Work to complete: Below are entries. Copy exactly the lines running from the line that holds "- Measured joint" to the line that holds "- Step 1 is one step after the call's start", with both ends included.
(Supplied data)
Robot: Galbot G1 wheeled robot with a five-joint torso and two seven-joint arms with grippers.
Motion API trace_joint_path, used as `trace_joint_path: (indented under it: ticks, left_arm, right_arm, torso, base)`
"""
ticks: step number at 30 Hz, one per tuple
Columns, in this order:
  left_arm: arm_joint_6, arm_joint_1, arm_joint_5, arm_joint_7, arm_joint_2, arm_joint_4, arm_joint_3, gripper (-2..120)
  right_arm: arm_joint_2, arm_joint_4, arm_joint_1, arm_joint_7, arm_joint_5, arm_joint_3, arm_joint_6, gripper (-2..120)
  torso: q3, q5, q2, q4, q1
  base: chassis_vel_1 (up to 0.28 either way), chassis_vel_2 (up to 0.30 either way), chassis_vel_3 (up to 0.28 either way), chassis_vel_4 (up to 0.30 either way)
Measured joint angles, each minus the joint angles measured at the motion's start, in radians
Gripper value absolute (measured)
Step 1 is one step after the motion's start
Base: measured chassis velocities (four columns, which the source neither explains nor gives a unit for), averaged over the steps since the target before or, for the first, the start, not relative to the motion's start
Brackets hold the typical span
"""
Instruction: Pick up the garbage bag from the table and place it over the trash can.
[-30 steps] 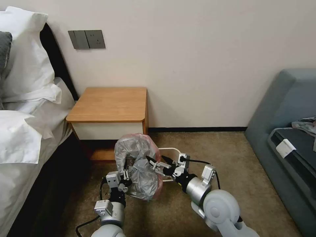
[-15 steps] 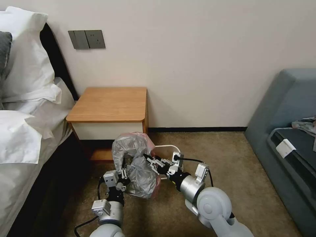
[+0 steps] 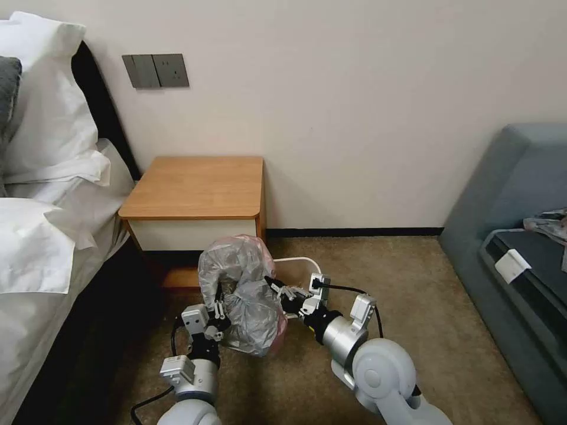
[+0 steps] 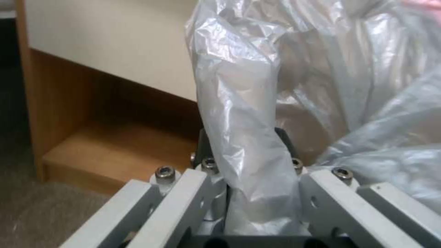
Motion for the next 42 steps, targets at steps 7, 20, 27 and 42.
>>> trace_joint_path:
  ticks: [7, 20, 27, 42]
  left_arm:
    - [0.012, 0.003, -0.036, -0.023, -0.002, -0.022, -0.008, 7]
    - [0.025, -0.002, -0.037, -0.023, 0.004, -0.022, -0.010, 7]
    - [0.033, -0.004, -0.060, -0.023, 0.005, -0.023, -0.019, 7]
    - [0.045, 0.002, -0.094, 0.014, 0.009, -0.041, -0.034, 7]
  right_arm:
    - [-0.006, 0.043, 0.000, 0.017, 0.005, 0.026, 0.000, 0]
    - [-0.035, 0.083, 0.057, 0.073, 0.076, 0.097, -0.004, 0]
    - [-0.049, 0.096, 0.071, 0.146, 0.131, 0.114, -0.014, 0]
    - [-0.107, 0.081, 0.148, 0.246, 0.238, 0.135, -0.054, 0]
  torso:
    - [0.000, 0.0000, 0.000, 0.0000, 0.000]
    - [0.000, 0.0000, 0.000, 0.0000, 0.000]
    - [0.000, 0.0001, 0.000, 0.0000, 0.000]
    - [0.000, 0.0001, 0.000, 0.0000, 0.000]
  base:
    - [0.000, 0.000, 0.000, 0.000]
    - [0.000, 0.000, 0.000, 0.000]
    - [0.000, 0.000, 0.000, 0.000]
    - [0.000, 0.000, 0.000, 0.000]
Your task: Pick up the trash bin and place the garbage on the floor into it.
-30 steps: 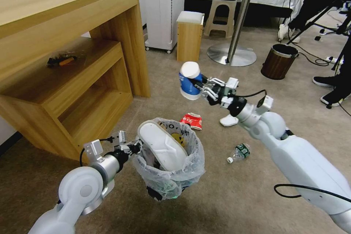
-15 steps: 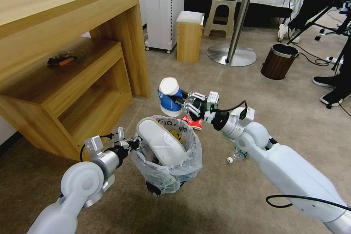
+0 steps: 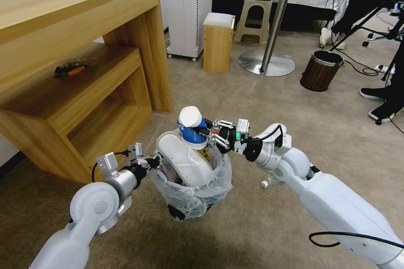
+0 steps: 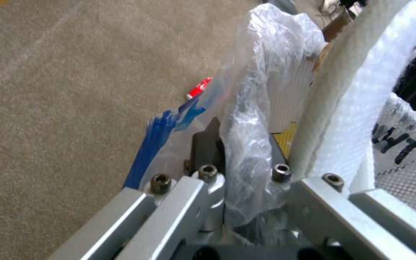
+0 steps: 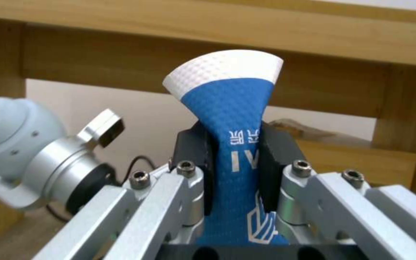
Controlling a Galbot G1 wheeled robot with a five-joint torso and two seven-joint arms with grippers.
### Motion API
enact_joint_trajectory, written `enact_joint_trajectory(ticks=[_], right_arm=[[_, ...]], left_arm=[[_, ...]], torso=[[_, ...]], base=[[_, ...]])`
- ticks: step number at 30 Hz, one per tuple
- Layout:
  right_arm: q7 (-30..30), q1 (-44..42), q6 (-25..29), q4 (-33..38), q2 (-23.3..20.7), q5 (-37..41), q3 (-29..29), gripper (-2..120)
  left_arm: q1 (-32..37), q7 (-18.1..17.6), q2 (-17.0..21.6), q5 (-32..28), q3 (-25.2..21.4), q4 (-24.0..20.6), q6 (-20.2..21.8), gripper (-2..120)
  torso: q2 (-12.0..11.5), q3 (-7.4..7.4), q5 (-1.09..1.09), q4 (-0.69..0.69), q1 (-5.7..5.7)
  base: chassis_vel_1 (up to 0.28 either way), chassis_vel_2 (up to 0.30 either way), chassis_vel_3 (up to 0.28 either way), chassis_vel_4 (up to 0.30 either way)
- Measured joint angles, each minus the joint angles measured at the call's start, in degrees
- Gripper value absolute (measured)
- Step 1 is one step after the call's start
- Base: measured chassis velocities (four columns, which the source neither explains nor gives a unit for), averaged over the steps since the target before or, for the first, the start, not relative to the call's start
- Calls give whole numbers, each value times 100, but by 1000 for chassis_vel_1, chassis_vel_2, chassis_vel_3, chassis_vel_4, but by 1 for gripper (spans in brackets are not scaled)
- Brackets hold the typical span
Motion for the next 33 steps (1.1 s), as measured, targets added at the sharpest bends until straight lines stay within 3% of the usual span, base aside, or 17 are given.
enact_joint_trajectory(ticks=[3,14,19,22,33], right_arm=[[-157,-35,-35,-26,-32,2,45,21],[-350,26,-99,-49,-53,80,95,64],[-368,48,-101,-49,-51,98,94,77],[-369,87,-103,-49,-50,113,91,95],[-95,93,-112,2,-60,189,233,100]], left_arm=[[1,1,4,0,-15,0,-2,3],[27,6,4,-2,-44,0,-5,3],[41,7,10,-2,-67,-6,-5,3],[52,9,20,-2,-89,-31,-6,3],[123,9,24,4,-126,-74,-6,3]], torso=[[0,0,0,0,0],[0,0,0,0,0],[0,0,0,0,0],[0,0,0,0,0],[0,0,0,0,0]], base=[[0,0,0,0],[0,0,0,0],[0,0,0,0],[0,0,0,0],[0,0,0,0]])
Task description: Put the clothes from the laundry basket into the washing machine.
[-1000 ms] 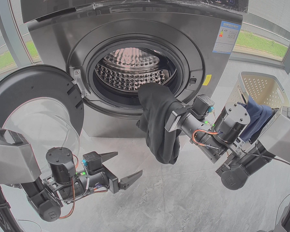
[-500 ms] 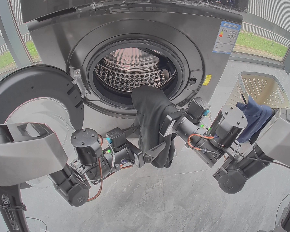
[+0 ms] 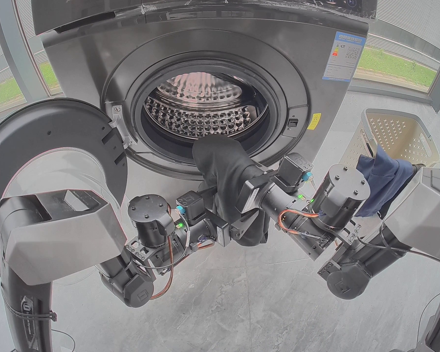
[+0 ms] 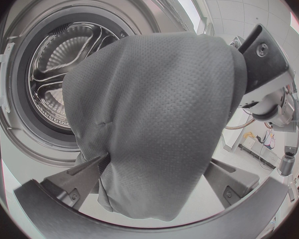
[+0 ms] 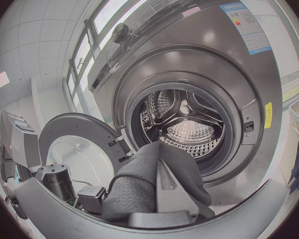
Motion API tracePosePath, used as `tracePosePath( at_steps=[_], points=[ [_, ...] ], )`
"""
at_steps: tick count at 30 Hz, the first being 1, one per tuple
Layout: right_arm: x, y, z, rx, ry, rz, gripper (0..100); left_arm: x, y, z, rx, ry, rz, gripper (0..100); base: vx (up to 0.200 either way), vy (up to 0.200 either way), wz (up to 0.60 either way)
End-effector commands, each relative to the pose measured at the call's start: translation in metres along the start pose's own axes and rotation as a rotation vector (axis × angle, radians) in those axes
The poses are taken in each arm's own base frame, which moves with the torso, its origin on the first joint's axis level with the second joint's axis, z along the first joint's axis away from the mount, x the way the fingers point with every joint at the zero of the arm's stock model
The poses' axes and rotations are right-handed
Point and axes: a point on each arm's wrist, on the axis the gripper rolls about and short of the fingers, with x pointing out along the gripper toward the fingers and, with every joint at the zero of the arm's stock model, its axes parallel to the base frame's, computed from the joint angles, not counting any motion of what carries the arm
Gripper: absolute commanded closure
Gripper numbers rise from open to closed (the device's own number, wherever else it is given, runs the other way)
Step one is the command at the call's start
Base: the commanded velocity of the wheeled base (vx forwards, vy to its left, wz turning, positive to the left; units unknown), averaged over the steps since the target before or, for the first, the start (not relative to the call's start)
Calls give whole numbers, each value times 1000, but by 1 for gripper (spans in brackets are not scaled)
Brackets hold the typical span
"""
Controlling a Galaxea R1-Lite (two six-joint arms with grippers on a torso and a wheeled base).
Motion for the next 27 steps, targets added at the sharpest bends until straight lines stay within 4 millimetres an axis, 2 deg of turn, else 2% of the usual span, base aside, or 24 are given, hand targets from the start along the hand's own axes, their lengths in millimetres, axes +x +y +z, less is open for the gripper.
tracePosePath(
  at_steps=[1, 11, 16, 22, 27],
  points=[
    [2, -1, -5, -1, 8, -12, 100, -2, -8, -3, -2, 17, -16, 0, 0, 0, 0],
    [11, -11, -13, -7, 1, -37, 100, -24, -20, -1, -7, 73, -37, 0, 0, 0, 0],
    [11, -8, -14, -6, 5, -32, 100, -21, -20, 1, -9, 58, -38, 0, 0, 0, 0],
    [6, -1, -14, 0, 16, -20, 100, 0, -14, -5, -11, 20, -2, 0, 0, 0, 0],
    [0, 8, -11, 14, 22, -11, 100, 13, 1, -10, -30, -12, 95, 0, 0, 0, 0]
  ],
)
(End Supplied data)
Your response:
- Measured joint angles, each minus the joint angles measured at the call's start, in degrees
- Gripper value absolute (measured)
- Step 1 is one step after the call's start

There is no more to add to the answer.